Approval rate over time
Year-over-year approval rate across Judge Dawson's docket. Annual rates fluctuate with the mix of cases SSA assigns; the longer-run pattern is more informative than any single year.
Decision pattern
Over 8 years on the bench, Judge Dawson has seen his approval rates fluctuate, showing a shift from 32% in 2018 and 2019 to a more recent range between 48% and 51% in 2024 and 2025. The latest period reflects a continuation of this more recent, higher approval pattern compared to his early tenure. These trends illustrate how the judge's approach has evolved over time.
Preparing for an SSDI hearing
The guidance below applies to any SSDI hearing, not specifically to Judge Dawson's bench. Judge-specific preparation guidance requires a corpus of public Appeals Council decisions involving each judge, which we haven't built yet.
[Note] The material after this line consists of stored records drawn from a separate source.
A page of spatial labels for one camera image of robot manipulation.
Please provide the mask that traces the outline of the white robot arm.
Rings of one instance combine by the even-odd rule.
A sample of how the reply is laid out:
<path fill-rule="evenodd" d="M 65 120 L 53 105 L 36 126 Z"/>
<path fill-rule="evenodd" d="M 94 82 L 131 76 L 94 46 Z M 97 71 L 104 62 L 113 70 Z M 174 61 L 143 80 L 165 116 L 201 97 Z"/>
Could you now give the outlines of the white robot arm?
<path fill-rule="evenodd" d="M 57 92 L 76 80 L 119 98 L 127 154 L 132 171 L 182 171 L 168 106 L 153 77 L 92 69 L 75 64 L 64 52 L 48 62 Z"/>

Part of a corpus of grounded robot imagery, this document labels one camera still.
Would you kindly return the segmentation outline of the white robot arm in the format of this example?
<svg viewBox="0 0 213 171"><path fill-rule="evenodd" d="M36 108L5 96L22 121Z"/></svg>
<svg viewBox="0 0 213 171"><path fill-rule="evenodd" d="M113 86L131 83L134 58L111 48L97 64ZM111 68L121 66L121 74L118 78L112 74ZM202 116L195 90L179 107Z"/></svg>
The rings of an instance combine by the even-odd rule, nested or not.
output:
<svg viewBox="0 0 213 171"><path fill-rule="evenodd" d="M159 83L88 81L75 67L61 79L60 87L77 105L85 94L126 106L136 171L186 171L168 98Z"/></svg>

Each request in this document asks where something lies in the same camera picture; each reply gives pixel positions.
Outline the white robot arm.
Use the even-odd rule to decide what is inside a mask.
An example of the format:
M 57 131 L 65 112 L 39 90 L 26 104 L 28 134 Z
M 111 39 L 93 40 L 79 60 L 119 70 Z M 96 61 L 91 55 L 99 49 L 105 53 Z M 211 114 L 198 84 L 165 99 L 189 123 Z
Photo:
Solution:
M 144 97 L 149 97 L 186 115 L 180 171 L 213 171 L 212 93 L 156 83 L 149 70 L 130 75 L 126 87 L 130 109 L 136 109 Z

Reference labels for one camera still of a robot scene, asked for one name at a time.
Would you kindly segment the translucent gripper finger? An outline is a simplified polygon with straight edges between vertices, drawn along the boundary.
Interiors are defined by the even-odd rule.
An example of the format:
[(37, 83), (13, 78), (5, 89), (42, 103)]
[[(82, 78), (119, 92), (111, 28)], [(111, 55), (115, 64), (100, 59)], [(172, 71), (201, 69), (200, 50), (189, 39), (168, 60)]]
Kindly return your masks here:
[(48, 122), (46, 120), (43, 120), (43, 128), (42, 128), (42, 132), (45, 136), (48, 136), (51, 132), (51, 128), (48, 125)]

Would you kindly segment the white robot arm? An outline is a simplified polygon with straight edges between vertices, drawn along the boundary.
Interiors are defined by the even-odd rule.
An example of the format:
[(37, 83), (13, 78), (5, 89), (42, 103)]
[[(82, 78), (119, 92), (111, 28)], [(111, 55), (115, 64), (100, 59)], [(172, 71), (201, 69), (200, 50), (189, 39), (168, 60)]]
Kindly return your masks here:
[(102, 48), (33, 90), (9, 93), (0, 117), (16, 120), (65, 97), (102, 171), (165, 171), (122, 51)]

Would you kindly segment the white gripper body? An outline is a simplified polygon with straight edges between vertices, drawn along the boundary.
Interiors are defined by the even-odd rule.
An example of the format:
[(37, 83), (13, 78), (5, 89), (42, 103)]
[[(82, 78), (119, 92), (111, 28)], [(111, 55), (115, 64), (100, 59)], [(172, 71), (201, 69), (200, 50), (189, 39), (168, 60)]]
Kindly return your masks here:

- Bring a clean treating-physician record. Longitudinal primary-care or specialist notes spanning the disability period, with consistent symptom documentation, are typically the strongest evidence at hearing. A single month's records usually aren't enough.
- Don't rely on consultative exams alone. If your medical evidence is built primarily around a one-time CE finding, expect detailed questioning. Supplement with treating-source statements where possible.
- Prepare for daily-activity questions. Have honest, specific answers about a typical day. Answers that conflict with the medical record (in either direction) tend to hurt credibility.
- Expect transferable-skills probing. A vocational expert will usually testify about jobs available to someone with your limitations. Your representative should be prepared to cross-examine.
Hearing with Judge Dawson? See if a free benefits review fits your case.
Free Benefits ReviewAbout the Omaha hearing office
The Omaha Hearing Office serves you across Nebraska and surrounding regions, managing a high volume of disability appeals. With a bench of 6 judges, the office maintains an overall approval rate that reflects broader regional trends. You should be prepared for a thorough review of medical documentation and vocational evidence. You can visit the Omaha Hearing Office page for the full ALJ roster.
Other judges at this hearing office
The Social Security Administration assigns cases using a workload-balancing algorithm, meaning your assignment to a specific judge is essentially random. At the Omaha Hearing Office, lifetime approval rates among the 6 judges range from 30% to 78%, highlighting the variance you might encounter. Regardless of which judge is assigned to your case, the core requirements for proving disability remain consistent.